The Extremely Strange Disappearance and Death of Erin Valenti

October 16th, 2019

Via: Mercury News:

The family of Erin Valenti stopped its search on Saturday night, shortly after police reported that a body was found in South San Jose’s Almaden Valley, the location where the 33-year-old tech entrepreneur went missing after a series of bewildering phone calls during an apparent mental health episode.

Valenti went missing Monday night after driving off course from Palo Alto to catch a flight home from the San Jose International Airport.

The San Jose Police Department reported finding a body inside a vehicle parked on the 6500 block of Bose Lane, only a half-mile from Valenti’s last known location, near Almaden Expressway and Camden Avenue.
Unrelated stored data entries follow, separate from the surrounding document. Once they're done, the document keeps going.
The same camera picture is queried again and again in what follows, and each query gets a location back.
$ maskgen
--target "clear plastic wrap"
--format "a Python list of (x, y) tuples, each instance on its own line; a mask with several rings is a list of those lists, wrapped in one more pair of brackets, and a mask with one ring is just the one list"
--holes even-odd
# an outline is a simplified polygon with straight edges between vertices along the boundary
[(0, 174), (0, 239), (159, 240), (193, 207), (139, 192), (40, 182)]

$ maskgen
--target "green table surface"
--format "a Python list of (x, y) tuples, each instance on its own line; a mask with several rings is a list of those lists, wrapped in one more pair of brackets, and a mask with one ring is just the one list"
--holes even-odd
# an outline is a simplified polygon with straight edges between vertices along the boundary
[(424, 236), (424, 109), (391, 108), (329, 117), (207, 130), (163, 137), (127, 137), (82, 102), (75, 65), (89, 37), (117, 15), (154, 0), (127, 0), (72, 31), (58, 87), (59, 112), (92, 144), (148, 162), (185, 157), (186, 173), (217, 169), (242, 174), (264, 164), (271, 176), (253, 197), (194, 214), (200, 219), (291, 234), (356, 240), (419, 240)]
Records show that the San Jose Fire Department responded to a medical call at 3:56 p.m. near 6582 Bose Lane.

On Saturday, relatives had continued their frantic search for Valenti, who they said apparently suffered a manic episode early in the week, telling them in a string of bizarre phone calls that “it’s all a game, it’s a thought experiment, we’re in the Matrix.”

Her husband said she had no history of mental illness.

Valenti was founder and CEO of Tinker Ventures, an application design and development company, where she managed a global team of 120 employees in their Salt Lake City and Pakistan offices. Prior to forming Tinker, she was the Head of Product Development for Overstock.com, where she oversaw a team of 250 engineers.

Nothing seemed amiss until she called her parents about 3:30 p.m. on Monday after she met with a former colleague on Sand Hill Road, and said she couldn’t find her rental car. Once she found the car, she stayed on the phone with her parents, her conversation became bizarre.

Valenti missed her Monday evening flight home to Utah from San Jose International Airport and did not attend a Tuesday ceremony in Utah, where she was looking forward to receiving a “women in tech” award.

“We talked to her for hours on and off” on Monday night, Valenti said. “Her thoughts were disconnected. She talked a mile a minute. She’d say I’m coming home for Thanksgiving, then in the next she was saying she’s in the Matrix,” a reference to a science fiction movie about a virtual reality world.